TASK GOAL:
From the data, return each line holding the word "snack".

MATERIAL FOR THIS EXERCISE:

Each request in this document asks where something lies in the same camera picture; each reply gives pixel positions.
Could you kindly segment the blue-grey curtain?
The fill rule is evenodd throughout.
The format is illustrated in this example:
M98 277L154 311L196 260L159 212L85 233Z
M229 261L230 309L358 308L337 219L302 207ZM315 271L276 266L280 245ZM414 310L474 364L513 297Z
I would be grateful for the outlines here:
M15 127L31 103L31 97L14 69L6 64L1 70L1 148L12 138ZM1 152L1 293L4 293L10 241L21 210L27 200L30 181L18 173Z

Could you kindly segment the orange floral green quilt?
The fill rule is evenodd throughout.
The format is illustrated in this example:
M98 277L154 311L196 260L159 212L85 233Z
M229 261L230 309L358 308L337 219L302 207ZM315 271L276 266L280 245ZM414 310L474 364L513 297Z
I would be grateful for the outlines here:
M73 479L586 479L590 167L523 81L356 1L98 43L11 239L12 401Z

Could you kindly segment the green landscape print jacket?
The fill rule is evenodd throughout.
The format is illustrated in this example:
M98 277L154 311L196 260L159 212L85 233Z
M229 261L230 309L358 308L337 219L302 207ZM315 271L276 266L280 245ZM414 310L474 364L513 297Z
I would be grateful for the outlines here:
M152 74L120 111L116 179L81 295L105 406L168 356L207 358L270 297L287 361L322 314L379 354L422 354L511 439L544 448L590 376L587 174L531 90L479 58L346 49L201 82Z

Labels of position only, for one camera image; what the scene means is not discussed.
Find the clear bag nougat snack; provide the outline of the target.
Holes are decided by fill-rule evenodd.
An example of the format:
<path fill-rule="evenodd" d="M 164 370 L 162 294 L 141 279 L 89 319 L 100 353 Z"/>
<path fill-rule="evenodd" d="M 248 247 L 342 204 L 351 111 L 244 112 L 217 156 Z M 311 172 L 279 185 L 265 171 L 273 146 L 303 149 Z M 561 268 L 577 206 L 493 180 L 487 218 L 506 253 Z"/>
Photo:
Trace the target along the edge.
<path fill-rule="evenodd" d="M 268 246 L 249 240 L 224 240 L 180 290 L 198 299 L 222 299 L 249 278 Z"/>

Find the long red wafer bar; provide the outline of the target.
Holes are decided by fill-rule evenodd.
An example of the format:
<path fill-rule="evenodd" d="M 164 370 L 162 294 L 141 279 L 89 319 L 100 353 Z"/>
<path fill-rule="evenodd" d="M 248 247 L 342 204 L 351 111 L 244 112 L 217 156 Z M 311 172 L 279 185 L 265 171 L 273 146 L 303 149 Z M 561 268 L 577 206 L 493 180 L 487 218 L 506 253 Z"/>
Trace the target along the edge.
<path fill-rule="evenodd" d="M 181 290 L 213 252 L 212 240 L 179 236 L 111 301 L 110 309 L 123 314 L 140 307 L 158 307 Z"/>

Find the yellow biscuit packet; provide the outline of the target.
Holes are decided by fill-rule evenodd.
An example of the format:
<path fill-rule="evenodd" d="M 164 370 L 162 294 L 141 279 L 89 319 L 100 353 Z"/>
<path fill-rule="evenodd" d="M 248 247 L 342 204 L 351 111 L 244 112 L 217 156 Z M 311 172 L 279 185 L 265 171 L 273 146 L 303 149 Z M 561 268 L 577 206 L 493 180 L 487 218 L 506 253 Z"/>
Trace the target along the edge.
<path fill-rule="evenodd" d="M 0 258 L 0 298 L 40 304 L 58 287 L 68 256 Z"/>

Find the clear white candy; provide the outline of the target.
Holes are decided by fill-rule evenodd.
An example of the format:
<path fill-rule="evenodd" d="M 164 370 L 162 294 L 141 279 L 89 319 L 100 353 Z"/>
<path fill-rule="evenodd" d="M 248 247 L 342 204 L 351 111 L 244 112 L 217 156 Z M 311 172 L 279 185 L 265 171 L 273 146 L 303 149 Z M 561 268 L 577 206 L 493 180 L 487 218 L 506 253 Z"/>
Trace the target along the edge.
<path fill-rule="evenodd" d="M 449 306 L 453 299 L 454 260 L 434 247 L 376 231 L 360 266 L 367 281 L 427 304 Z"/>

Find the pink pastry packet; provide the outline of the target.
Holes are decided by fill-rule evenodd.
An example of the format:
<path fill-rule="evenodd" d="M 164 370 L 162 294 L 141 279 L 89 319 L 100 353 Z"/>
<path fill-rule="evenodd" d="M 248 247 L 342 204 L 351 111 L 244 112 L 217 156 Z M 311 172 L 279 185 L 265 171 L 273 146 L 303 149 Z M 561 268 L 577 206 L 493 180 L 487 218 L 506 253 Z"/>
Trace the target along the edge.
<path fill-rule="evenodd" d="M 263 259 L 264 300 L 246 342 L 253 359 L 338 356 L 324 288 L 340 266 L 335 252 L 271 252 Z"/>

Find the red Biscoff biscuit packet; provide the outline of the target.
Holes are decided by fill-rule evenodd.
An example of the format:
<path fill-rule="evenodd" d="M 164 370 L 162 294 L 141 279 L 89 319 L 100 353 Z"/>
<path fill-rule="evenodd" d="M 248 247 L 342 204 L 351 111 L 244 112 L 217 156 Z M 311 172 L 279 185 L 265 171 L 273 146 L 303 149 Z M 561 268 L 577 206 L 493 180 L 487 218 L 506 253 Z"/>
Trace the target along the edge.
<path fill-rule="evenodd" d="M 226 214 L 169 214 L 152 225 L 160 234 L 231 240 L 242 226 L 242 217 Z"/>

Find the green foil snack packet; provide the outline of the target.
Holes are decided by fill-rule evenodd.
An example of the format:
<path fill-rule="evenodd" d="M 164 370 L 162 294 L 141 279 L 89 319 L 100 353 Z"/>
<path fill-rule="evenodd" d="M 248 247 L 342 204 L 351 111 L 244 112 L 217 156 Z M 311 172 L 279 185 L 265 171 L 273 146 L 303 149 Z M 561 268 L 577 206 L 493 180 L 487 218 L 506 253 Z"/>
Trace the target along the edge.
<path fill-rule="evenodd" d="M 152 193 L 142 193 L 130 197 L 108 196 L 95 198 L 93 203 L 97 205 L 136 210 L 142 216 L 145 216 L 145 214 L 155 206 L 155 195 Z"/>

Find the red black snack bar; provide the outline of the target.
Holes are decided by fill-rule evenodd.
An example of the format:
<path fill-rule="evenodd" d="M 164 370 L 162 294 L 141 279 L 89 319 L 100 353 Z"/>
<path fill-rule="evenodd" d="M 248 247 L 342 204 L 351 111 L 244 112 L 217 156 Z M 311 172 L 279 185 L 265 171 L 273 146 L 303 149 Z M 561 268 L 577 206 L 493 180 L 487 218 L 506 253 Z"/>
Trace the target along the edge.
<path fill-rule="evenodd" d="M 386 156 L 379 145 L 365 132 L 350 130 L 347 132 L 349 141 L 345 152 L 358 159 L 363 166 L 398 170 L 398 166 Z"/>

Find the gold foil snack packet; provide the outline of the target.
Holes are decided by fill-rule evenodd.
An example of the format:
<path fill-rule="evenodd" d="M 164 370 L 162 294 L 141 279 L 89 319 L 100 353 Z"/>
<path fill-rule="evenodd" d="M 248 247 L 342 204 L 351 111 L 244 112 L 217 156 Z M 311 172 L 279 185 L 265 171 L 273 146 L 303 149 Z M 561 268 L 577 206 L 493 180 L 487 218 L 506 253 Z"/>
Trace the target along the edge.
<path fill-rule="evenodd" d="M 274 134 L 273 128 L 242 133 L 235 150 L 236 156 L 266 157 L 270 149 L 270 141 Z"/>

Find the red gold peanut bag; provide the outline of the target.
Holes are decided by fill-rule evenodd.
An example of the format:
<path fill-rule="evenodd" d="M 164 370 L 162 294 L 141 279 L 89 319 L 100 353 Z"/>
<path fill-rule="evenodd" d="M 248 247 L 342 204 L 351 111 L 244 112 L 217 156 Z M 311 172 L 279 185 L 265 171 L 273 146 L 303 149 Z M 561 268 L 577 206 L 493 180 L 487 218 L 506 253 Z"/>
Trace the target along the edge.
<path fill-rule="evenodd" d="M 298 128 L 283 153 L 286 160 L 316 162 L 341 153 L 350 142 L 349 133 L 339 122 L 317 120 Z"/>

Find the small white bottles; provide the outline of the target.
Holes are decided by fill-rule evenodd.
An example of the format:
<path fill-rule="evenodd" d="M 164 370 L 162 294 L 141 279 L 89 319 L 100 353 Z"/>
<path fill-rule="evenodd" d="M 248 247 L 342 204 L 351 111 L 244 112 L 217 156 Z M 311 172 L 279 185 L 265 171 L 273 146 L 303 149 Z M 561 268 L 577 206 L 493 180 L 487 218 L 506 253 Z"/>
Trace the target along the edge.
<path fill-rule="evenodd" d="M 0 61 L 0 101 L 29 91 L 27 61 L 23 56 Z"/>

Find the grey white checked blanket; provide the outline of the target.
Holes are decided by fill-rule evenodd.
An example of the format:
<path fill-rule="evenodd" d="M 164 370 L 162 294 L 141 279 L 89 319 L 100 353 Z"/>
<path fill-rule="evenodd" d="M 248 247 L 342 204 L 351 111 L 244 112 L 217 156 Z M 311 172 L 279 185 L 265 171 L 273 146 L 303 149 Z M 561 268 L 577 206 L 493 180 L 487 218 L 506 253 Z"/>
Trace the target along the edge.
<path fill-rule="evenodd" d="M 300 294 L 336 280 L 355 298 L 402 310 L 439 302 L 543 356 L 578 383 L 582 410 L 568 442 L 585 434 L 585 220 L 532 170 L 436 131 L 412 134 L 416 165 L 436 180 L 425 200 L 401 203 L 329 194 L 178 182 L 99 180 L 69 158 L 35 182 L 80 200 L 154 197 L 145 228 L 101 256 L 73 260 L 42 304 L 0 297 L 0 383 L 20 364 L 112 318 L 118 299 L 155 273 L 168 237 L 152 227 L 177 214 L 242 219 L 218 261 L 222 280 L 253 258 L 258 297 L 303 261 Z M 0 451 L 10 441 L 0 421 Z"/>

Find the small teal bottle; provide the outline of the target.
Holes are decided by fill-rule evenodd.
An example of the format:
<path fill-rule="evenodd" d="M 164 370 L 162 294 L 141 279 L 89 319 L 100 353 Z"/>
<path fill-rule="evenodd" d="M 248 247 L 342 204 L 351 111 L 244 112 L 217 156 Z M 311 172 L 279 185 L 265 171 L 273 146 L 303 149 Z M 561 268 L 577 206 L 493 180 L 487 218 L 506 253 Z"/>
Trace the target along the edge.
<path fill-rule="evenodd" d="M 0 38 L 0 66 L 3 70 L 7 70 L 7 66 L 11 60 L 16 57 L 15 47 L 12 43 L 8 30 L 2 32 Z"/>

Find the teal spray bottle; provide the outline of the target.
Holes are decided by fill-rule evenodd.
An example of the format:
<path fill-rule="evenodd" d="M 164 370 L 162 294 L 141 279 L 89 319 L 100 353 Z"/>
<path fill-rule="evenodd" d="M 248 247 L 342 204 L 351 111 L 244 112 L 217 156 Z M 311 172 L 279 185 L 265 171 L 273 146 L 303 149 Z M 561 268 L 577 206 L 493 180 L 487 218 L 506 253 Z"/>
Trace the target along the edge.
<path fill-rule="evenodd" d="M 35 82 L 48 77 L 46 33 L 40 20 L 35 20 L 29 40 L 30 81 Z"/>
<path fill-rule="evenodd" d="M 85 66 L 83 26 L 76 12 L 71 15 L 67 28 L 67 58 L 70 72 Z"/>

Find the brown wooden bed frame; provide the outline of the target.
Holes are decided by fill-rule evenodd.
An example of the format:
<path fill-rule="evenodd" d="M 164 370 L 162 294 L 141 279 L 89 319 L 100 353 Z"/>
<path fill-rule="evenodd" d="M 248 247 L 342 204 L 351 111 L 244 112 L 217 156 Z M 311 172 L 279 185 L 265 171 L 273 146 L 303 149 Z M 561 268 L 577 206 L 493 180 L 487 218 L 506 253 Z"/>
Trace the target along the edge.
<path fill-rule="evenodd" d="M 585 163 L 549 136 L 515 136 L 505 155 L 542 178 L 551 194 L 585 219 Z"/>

SOLUTION TO THE EXERCISE:
Find the clear bag nougat snack; provide the outline of the target.
Find the green foil snack packet; provide the outline of the target.
Find the red black snack bar; provide the outline of the target.
Find the gold foil snack packet; provide the outline of the target.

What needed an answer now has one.